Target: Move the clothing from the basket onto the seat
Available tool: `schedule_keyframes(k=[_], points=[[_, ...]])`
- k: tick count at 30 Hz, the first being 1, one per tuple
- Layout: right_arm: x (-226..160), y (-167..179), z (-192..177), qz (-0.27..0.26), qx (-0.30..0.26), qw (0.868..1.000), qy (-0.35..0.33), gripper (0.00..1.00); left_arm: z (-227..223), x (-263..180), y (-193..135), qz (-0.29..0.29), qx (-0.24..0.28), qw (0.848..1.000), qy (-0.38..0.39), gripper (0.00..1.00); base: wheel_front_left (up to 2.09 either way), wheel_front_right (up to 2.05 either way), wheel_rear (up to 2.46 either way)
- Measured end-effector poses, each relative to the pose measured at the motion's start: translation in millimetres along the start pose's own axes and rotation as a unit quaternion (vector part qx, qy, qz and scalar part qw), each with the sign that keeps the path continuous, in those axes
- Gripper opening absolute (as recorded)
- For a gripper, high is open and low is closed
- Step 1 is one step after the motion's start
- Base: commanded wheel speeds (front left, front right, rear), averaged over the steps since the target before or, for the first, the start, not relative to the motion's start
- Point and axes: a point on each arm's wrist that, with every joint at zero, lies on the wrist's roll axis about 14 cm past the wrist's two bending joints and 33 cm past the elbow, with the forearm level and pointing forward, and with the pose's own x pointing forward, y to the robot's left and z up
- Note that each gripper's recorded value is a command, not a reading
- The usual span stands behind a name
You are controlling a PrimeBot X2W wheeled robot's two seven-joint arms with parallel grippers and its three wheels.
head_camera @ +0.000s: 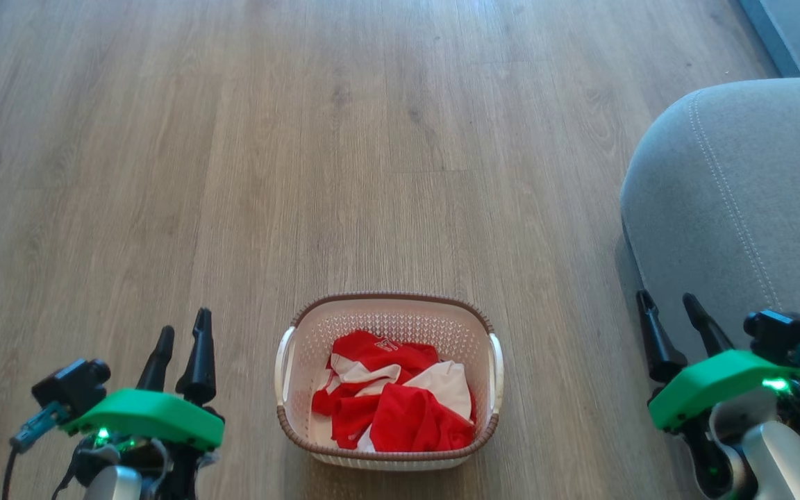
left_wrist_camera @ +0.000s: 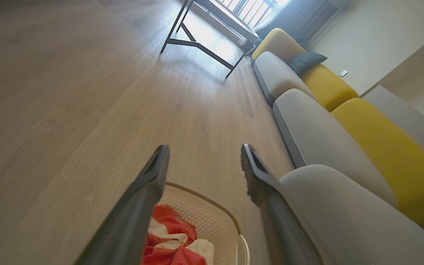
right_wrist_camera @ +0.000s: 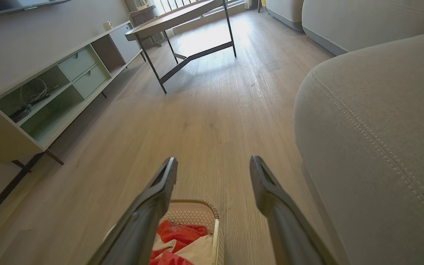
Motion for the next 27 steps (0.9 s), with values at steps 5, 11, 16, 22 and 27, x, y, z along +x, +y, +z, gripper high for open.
schedule_keyframes(k=[5,11,16,22,27], points=[[0.5,5.1,-1.2,0.010,-0.023,1.000,0.001,1.00,-0.4,0.2,-2.8,-0.007,0.029,1.000,-0.001,1.00,0.00,0.00,0.00],[-0.5,6.3,-2.7,0.019,-0.053,0.998,0.002,1.00,-0.7,0.7,-3.5,-0.011,0.058,0.998,-0.001,1.00,0.00,0.00,0.00],[-1.5,6.8,-2.6,0.023,-0.072,0.997,0.000,1.00,-0.7,1.3,-4.9,-0.018,0.093,0.995,-0.003,1.00,0.00,0.00,0.00],[-2.3,5.3,-2.8,0.021,-0.070,0.997,-0.004,1.00,-1.3,1.1,-5.1,-0.024,0.130,0.991,-0.003,1.00,0.00,0.00,0.00],[-3.3,6.2,-7.0,0.025,-0.080,0.996,0.000,1.00,-2.7,1.5,-6.6,-0.031,0.159,0.987,-0.004,1.00,0.00,0.00,0.00]])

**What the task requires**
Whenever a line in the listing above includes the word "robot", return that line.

**Final answer**
- Point and axes: a point on each arm's wrist that, with every joint at zero, lies on the wrist's roll axis about 14 cm past the wrist's two bending joints and 33 cm past the elbow, with the forearm level and pointing forward, and with the pose's own x pointing forward, y to the robot's left and z up
You are controlling a PrimeBot X2W wheeled robot's two seven-joint arms with parallel grippers and its three wheels.

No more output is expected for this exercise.